A pulled face and a noise drew Toni's attention back to the kid, and instantly knew that the girl needed to be changed. That wouldn't be cool either, changing a baby at three in the morning. Toni was usually still tipsy at that point.

Carefully, she laid the baby between her legs, unwrapped the blankets, and pulled the supply cart closer to the bed.

Children should be raised by people who knew what they were doing, or professionals, not rich brats like herself who'd complain about chafed nipples and spit up on thousand dollar dresses.

Toni wiped her tears off on her shoulder as she threw the used cleanex into the disposal; then grabbed another one to wet with saline, because she'd never subject another living being to the chemical atrocities of wet wipes.

And kids should only be raised by people who want them. And Toni would've terminated if she could've, just to prevent another innocent being from suffering, but she'd procrastinated too long.

Bypassing the offered creams, because she hated oily goop, she scooped up two finger heaps of unscented powder from the bottle she'd broken open the first time she'd changed her.

They needed someone who wasn't neurotic, wasn't self-absorbed, wasn't obsessed with their own needs.

She redid the onesy, gently wrapped the girl back up in the blanket, and made sure there wasn't any wrinkles or bunches in the fabric.

And a kid certainly deserved better than Maria, Howard, and Antonia Stark.

Then she pushed the cart away, settled herself back into the bed, and pulled the baby up to her chest, pillowing her soft little head with her breast.

Even Morgan's air headed girlfriend would be a better mother than Toni. At least the ditz had *some* mothering instinct in her.

When the infant began to fuss and make little cooing sounds, Toni pulled her gown down a bit, tugged the baby's blankets away from her face, and re-nestled the girl against herself, skin to skin.

Beth was so lucky to have a mother and father who loved her. Happy'd even flown out to New York with Beth, just so they'd be there to support Toni during the delivery.

Seeing the little girl on the verge of crying as she gnawed at her fist, Antonia tickled her finger between the baby's hand and gums to pull her little fingers away; then rolled over slightly to cradle the girl's head on her forearm.

But it didn't matter, Toni was incapable of that kind of love.

She shrugged a shoulder out of her gown, letting the little girl root and latch on her own.

She could barely fake it, even when she got something in return.

Swept the baby's cowlick down against her forehead.

It'd be beyond selfish for Toni to keep her baby, *the* baby, while fumbling moronically trying to pretend to be a mother, but really only ruining her little girl's life. *The* little girl's life.

The infant's fingers flexed and pinched at the Young Genius' skin, her sharp little nails leaving a series of scratches.

This wasn't a fairy tail, there were no knights in shining armour to protect little girls from monsters. Her own dad hadn't even known that he'd hired one.

Toni caressed the palm of the girl's hand, causing her to clasp and settle her fidgeting.

No, this had to be about the baby, not about what some chemicals were telling her to do. This was about practicality, not biology and genetics.

She rolled them over onto her right, allowing the baby to switch sides.

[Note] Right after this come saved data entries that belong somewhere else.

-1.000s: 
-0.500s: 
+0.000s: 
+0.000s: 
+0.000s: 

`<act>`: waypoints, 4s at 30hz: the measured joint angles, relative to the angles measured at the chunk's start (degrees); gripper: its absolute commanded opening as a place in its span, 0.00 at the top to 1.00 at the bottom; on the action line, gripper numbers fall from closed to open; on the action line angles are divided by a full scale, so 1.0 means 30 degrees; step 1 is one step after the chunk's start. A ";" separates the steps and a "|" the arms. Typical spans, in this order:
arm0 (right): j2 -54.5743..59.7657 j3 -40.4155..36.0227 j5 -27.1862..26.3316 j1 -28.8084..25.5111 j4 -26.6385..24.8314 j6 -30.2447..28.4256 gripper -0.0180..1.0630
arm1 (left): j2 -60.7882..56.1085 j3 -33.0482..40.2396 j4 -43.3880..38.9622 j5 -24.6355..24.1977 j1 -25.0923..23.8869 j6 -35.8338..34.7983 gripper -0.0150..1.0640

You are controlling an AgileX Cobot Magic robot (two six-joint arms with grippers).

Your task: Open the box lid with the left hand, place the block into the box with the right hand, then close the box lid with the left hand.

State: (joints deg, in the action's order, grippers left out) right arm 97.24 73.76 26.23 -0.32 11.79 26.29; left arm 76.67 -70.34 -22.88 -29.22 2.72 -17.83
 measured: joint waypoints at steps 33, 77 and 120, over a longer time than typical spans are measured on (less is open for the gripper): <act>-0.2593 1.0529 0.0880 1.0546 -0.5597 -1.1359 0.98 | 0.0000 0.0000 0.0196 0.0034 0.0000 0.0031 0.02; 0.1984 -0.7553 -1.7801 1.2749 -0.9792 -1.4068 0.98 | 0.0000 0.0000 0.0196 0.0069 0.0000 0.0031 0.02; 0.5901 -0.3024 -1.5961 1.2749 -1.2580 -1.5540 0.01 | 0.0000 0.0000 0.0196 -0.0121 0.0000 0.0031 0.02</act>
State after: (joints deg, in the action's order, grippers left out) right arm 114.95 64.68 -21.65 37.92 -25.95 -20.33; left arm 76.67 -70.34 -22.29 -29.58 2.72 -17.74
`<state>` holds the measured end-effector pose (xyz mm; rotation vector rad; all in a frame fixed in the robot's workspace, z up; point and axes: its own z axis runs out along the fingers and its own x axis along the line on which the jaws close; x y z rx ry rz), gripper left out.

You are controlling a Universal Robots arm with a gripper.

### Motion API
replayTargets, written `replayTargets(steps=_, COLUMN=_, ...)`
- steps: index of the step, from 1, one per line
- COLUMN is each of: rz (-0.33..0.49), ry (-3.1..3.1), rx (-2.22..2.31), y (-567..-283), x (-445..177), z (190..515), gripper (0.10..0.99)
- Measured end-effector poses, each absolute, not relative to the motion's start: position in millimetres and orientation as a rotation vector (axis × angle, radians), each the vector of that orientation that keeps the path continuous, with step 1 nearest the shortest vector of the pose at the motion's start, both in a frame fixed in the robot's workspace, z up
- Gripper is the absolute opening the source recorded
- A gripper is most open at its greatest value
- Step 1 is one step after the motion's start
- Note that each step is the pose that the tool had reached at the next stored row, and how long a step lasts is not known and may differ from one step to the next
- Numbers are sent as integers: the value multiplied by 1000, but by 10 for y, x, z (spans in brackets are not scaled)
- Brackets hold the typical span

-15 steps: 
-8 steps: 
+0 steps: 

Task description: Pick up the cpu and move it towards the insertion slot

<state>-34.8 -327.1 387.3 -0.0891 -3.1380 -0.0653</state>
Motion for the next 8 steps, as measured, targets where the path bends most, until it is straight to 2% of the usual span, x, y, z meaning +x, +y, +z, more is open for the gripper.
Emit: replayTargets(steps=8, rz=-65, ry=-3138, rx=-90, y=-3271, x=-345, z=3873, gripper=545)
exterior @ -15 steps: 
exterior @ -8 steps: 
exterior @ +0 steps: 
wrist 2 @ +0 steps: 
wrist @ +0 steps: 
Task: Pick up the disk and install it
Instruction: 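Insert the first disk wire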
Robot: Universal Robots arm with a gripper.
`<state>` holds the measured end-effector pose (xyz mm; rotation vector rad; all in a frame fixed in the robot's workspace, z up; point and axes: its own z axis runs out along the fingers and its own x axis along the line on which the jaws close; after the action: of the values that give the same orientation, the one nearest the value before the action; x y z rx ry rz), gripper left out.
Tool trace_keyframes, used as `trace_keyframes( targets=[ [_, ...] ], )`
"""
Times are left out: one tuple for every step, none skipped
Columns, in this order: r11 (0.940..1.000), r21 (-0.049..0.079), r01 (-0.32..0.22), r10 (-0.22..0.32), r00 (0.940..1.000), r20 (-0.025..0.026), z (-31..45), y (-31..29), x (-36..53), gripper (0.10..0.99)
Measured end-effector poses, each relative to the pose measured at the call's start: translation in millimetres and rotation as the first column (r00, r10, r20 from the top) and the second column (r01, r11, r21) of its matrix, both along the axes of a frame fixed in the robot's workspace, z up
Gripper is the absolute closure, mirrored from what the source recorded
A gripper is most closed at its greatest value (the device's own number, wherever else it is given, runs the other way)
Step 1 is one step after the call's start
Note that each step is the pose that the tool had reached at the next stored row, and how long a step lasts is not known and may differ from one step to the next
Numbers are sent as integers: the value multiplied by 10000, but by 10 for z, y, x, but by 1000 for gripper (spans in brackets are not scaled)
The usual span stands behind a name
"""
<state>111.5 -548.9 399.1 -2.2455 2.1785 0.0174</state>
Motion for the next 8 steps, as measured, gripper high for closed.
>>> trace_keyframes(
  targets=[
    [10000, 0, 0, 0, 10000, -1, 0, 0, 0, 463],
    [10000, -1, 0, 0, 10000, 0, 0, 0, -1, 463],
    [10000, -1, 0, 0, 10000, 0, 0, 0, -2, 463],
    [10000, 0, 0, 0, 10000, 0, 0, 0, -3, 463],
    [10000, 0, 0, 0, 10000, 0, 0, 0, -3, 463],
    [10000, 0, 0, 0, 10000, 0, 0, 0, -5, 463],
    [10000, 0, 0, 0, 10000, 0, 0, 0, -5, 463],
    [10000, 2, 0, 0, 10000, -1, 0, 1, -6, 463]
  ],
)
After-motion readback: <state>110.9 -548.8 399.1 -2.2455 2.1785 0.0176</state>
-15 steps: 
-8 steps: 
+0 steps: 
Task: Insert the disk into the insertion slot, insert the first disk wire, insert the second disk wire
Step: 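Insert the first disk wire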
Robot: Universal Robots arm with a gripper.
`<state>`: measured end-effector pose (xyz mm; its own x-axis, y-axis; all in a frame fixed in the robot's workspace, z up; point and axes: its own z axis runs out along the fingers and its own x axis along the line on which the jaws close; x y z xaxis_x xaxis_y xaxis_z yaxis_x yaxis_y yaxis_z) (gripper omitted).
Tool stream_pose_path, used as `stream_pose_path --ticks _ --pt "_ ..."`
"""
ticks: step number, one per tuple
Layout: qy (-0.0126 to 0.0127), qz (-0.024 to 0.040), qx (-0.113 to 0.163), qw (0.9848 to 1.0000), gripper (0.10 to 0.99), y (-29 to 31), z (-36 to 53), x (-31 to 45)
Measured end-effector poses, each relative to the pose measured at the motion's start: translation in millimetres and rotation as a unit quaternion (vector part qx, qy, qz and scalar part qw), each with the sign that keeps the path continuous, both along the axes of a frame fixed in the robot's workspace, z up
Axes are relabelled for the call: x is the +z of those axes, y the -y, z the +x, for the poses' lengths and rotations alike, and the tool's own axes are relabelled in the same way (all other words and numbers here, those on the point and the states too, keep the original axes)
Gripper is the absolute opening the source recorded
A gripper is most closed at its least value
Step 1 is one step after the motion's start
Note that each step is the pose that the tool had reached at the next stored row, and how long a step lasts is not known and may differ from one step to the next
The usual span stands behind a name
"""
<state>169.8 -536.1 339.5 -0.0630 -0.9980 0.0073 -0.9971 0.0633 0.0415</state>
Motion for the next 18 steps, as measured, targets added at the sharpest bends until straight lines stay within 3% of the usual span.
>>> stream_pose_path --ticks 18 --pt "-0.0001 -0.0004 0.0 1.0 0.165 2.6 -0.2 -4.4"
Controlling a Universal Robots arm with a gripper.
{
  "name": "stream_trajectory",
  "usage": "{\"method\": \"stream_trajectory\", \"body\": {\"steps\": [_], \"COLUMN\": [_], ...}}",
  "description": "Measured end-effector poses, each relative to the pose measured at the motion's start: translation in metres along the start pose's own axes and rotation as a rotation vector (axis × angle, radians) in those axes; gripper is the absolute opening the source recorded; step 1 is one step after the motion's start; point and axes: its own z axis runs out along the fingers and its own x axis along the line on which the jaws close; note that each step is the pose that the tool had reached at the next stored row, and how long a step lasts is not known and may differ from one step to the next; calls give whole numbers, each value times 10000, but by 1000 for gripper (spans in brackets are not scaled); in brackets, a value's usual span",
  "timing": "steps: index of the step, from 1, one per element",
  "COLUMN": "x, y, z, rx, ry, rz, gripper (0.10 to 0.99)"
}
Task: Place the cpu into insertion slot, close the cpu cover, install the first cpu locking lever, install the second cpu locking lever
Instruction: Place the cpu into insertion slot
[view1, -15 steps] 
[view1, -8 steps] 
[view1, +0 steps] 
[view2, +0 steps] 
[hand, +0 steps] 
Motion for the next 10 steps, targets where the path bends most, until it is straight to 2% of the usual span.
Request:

Antonia Stark was a weirdo screw-up, barely tolerated in any situation. An in-training corporate shark and a mad scientist, not parent material. She was Riddler material at best. And not even the Super Friends' one, she's sixties' Batman Riddler.

She sat up and held the little girl to her chest, to gently massage her back.

Toni's not even good enough to be the Joker. And what kid would want an overly giggly, moronic, bad pun dealing villainess mom anyway.

With the baby's spit-up cleaned, and her forehead nestled against the crook of the Genius' neck, she shook her head and laid back down.

Her thoughts weren't even motherly, she didn't even have control over her own mind. So how was she going to *be* a mother, or teach a child, she'd just ruin the Kid's life. Hell, she couldn't even keep plants or fish alive.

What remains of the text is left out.